A large-scale corpus of political speeches for analyzing temporal figures and political enforcement patterns in times of change.
- Table of Contents
- Overview
- Research Context
- Corpus Description
- Data Structure
- File Structure
- Download
- License & Usage
- Contributors
- Citation
- References
- Contact
- Acknowledgments
This corpus was created to study Chronorhetorics - the relationship between temporal language patterns and political enforcement in political discourse. The dataset enables computational linguistic analysis of how political actors use temporal references to advance their political projects and legitimize power.
⚠️ Work in Progress: This corpus is currently under active development. While we are making it available for research purposes, please be aware that additional content may be added over time, data structure changes may occur as we refine our approach, and field modifications might happen based on research needs and technical considerations. We recognize that some current technical design decisions may not be optimal and are subject to revision. Researchers using this corpus should expect potential updates and changes. We recommend checking back regularly for updates and versioning information.
Our work explores the concept of Chronopolitics, specifically focusing on "politicized time" - time employed as a weapon of politics and a means of legitimizing political programs (Esposito & Becker, 2023).
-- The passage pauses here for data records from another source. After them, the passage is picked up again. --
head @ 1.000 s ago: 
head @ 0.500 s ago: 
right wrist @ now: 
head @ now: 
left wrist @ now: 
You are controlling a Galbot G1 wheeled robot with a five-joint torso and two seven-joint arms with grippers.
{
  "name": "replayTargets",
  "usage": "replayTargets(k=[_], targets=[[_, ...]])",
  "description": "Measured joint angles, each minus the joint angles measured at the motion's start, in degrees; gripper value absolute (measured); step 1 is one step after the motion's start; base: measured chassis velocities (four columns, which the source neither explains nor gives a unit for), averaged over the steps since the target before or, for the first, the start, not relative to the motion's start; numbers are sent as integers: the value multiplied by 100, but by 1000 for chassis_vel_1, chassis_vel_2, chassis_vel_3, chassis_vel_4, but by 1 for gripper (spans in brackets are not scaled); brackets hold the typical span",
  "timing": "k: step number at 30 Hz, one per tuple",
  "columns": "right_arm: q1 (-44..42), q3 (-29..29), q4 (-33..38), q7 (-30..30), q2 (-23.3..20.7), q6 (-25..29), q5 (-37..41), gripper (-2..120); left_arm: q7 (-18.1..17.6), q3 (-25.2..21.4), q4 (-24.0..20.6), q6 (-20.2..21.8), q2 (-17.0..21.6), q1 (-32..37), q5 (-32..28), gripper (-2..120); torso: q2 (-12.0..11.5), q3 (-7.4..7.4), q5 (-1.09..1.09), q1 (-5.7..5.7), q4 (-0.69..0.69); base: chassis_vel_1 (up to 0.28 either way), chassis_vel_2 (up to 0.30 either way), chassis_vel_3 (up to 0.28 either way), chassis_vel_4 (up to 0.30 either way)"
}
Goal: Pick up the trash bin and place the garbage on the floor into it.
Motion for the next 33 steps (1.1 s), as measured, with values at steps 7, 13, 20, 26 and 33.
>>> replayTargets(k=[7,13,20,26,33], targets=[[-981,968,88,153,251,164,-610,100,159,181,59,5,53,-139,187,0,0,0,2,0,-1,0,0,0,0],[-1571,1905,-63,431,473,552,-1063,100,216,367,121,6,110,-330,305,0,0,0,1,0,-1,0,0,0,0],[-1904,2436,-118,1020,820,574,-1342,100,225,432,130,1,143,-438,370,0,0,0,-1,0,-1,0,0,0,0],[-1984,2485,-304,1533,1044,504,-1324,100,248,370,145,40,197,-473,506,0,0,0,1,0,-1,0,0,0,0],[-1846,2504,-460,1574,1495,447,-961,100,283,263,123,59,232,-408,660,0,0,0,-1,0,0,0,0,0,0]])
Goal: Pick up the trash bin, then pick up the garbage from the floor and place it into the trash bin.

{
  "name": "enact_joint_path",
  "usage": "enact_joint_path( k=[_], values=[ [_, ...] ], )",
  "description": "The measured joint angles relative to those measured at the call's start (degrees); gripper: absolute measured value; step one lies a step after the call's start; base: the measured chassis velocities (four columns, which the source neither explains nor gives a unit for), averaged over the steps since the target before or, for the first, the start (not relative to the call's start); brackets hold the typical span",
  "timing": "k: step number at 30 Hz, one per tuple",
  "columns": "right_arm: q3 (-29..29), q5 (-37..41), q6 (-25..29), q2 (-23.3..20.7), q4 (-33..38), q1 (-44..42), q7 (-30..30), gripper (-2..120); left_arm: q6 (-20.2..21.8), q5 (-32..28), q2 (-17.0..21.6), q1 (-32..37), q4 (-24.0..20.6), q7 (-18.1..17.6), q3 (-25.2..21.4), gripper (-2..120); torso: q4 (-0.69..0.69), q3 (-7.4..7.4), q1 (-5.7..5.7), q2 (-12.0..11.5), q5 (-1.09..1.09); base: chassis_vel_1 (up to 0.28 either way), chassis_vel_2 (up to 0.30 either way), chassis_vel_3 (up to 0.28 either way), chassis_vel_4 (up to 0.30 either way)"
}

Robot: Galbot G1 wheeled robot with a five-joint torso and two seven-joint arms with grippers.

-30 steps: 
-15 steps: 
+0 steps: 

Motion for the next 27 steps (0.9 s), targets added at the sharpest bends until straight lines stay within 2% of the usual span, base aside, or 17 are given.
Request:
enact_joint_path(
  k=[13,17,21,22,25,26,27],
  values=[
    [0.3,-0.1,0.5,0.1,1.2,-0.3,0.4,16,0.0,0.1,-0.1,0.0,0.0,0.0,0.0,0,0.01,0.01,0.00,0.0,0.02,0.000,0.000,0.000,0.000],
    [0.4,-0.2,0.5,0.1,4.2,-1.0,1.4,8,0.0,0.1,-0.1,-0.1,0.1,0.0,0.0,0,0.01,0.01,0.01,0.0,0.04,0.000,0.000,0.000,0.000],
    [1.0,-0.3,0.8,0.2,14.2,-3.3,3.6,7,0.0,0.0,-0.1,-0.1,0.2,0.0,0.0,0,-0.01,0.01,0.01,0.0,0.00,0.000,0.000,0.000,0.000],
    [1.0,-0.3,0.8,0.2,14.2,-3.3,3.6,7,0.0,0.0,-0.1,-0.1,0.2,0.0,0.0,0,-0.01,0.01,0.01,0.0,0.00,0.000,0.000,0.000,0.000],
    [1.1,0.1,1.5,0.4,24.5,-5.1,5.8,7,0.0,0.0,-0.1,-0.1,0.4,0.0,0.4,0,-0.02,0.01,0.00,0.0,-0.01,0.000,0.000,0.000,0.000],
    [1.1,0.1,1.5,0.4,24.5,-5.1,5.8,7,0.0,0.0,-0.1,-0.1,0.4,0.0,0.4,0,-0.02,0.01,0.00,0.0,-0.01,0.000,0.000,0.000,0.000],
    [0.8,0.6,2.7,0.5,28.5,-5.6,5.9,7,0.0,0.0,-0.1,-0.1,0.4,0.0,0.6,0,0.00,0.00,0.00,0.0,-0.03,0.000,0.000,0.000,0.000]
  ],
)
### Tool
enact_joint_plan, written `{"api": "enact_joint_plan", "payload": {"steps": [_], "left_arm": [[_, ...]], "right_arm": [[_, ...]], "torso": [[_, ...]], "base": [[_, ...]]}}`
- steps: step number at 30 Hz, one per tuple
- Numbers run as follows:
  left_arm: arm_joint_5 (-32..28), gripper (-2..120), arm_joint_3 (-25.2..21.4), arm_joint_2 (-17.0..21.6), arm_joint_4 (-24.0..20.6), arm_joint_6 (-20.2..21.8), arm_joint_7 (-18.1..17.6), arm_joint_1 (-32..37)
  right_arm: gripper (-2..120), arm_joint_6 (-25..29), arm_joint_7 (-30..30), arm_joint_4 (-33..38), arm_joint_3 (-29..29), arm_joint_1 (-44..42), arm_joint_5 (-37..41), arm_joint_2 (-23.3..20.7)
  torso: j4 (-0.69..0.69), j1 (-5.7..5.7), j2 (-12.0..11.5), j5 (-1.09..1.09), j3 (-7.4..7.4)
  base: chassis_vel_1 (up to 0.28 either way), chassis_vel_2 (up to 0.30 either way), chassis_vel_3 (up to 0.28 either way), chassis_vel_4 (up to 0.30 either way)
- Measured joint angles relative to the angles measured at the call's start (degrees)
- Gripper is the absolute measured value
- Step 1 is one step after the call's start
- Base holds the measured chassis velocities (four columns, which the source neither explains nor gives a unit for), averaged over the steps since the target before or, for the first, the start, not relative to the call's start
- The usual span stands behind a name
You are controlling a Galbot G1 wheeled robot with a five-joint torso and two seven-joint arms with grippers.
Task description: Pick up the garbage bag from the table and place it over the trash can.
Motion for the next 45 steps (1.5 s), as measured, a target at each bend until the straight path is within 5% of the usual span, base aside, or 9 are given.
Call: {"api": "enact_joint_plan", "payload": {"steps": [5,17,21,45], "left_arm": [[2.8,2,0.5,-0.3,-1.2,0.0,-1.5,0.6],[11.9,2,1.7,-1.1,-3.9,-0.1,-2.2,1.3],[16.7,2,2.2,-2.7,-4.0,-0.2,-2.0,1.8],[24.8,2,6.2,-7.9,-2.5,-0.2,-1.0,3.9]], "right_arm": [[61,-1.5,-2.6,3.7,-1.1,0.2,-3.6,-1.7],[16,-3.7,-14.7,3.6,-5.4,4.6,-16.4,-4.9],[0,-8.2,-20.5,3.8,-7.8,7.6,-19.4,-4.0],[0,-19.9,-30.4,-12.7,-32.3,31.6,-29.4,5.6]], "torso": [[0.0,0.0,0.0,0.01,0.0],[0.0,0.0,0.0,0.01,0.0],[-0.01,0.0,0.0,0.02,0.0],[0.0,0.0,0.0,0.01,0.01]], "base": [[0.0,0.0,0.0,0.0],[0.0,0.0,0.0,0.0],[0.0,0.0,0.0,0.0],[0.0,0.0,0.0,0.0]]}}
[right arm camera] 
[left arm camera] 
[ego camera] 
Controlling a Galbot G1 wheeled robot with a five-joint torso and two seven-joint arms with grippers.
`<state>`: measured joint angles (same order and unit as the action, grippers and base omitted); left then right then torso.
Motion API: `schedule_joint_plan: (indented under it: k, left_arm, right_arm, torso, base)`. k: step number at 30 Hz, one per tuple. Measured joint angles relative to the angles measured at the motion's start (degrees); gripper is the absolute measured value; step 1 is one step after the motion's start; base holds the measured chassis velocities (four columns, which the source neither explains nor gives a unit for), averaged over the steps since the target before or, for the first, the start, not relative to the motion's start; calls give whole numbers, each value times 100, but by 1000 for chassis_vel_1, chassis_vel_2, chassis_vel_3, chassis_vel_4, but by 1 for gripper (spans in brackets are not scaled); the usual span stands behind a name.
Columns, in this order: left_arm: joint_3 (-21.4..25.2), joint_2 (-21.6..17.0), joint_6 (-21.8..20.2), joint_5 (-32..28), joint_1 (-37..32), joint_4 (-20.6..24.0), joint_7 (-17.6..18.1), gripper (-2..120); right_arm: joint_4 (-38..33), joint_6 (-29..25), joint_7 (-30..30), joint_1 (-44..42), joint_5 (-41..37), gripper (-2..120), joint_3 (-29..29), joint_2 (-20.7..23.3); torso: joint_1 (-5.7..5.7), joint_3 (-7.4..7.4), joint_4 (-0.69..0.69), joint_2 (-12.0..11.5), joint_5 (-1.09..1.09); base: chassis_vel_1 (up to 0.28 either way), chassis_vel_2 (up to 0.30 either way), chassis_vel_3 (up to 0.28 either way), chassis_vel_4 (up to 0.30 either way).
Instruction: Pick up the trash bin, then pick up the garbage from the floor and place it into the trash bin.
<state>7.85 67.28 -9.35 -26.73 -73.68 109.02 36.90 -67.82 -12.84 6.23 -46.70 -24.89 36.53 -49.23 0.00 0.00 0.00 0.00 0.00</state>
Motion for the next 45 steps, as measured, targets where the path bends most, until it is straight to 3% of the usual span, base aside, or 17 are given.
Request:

We investigate:
- How patterns and linkages between political and temporal language can be made visible using computational linguistics
- How these patterns manifest, especially in contexts of looming conflict and crises
The corpus contains various forms of political speeches from multiple official and archival sources:
Government Sources:
-
US White House - Presidential remarks and speeches
- Current: whitehouse.gov/remarks/
- Biden Archive: bidenwhitehouse.archives.gov
- Trump Archive: trumpwhitehouse.archives.gov/remarks/
- Obama Archive: obamawhitehouse.archives.gov
- Bush Archive: georgewbush-whitehouse.archives.gov
-
Russian Presidential Speeches - Kremlin transcripts and statements (English translations)
- tadadit.xyz/datasets/kremlin.ru_ru/ (base dataset)
- en.kremlin.ru/events/president/transcripts (updated through March 2025)
-
German Bundestag - Parliamentary debates and proceedings
- Historical: GermaParl corpus (Blätte & Blessing, 2018)
- Recent: bundestag.de/services/opendata
-
German Chancellor Speeches - Olaf Scholz addresses
-
Ukrainian Presidential Speeches - Volodymyr Zelenskyy addresses (English translations)
-
UK House of Commons - Parliamentary speeches and debates
- parliament.uk (Hansard archives)
- parser.theyworkforyou.com/hansard.html (XML dataset)
Specialized Collections:
-
Munich Security Conference - Annual conference speeches (1963-2024)
-
Hitler Speeches - Adolf Hitler speeches from Max Domarus collections
- Domarus, Max. Hitler: Speeches and Proclamations 1932-1945 (Volumes 1 & 2)
- Public addresses and announcements
- Parliamentary debates and proceedings
- Public interviews and hearings
- Holiday announcements and ceremonial speeches
- Time span: 1919 - March 2025
- Languages: German (de), English (en)
- Total size: Over 90% of tokens come from Bundestag and House of Commons speeches
Each speech includes standardized metadata:
- Date of speech
- Speaker information (individuals and institutions)
- Language code
- Source institution
- Speech type/context
Each speech in the corpus is stored as a JSON object with standardized metadata and structured content. Here's an example:
{
"id": "DE-Bundeskanzler-Speech-Scholz-0001",
"url": "https://www.bundeskanzler.de/bk-de/aktuelles/...",
"title": "Rede von Bundeskanzler Scholz anlässlich der State of the World Sessions...",
"source_language": "de",
"source_type": "Person",
"source_name": "Bundeskanzler Scholz",
"date": "Mittwoch, 19. Januar 2022",
"date_iso": "2022-01-19T00:00:00",
"location": "Davos",
"structured_content": [
{
"type": "speech",
"sequence": 1,
"speaker": "Bundeskanzler Scholz",
"text": "Sehr geehrter Herr Professor Schwab..."
}
]
}
- id: Unique identifier mostly following the pattern
{COUNTRY}-{INSTITUTION}-{TYPE}-{SPEAKER}-{NUMBER}
- url: Original source URL of the speech
- title: Full title of the speech or address
- source_language: Language code (de/en)
- source_type: Type of speaker (Person/Institution)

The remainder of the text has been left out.